## YOUR INSTRUCTIONS
Retype each line exactly as it stands, beginning at the first line of the material and finishing with the line that contains "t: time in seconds".
::: INPUT DATA
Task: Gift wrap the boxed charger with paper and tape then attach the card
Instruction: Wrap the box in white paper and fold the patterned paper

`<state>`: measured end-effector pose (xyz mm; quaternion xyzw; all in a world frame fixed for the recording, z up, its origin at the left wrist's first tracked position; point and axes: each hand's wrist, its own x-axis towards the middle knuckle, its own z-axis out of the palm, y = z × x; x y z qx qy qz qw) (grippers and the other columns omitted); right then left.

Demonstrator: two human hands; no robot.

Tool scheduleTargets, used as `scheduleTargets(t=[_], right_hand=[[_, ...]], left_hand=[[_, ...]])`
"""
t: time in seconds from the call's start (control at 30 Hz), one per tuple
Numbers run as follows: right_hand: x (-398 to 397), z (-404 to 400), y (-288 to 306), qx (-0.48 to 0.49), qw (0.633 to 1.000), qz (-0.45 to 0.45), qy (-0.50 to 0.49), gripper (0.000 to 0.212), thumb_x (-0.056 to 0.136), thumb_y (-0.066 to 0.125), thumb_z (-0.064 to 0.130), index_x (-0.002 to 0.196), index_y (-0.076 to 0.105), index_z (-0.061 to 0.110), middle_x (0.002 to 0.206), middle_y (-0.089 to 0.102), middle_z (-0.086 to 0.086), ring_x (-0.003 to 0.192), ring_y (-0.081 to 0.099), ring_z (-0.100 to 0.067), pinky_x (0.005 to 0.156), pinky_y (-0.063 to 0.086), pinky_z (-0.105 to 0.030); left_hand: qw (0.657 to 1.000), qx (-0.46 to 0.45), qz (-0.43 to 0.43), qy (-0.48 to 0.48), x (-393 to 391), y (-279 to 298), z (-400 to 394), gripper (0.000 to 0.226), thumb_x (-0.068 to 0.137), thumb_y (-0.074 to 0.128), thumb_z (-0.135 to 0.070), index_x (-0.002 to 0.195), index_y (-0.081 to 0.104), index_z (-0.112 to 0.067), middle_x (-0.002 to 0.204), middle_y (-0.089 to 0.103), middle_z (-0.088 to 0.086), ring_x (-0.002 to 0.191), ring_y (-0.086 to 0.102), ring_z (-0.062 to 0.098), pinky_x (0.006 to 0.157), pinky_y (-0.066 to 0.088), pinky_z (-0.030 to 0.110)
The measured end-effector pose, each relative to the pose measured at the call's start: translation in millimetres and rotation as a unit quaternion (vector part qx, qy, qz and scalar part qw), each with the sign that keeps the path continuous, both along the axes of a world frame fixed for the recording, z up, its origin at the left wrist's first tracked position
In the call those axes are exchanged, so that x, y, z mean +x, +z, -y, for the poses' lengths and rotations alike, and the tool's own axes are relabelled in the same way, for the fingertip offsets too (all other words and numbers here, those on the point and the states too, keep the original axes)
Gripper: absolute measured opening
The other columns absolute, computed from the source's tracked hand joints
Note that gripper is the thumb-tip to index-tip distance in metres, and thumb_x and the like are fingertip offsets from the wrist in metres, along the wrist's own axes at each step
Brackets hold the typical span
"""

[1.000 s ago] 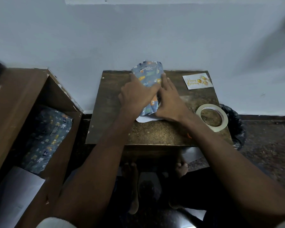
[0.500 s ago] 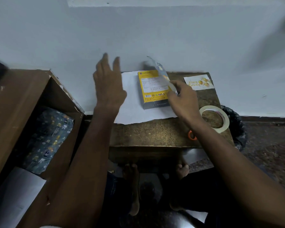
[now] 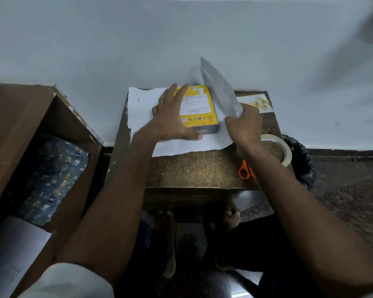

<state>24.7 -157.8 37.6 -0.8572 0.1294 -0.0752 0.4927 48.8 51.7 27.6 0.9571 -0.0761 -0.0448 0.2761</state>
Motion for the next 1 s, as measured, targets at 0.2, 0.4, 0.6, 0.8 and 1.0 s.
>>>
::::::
## YOUR RESPONSE
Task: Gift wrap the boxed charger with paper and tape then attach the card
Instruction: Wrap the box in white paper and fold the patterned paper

`<state>`: measured end-effector pose (xyz mm; quaternion xyzw; all in a world frame fixed for the recording, z up, its origin at the left wrist's first tracked position; point and axes: each hand's wrist, its own x-axis towards the middle knuckle, its own z-axis out of the palm, y = z × x; x y z qx qy qz qw) (grippers and the other columns omitted); right then left.

Demonstrator: two human hands; no robot.

Tool scheduleTargets, used as `scheduleTargets(t=[_], right_hand=[[_, ...]], left_hand=[[_, ...]])`
"""
t: time in seconds from the call's start (control at 30 Hz), one per tuple

A complete answer has now been given.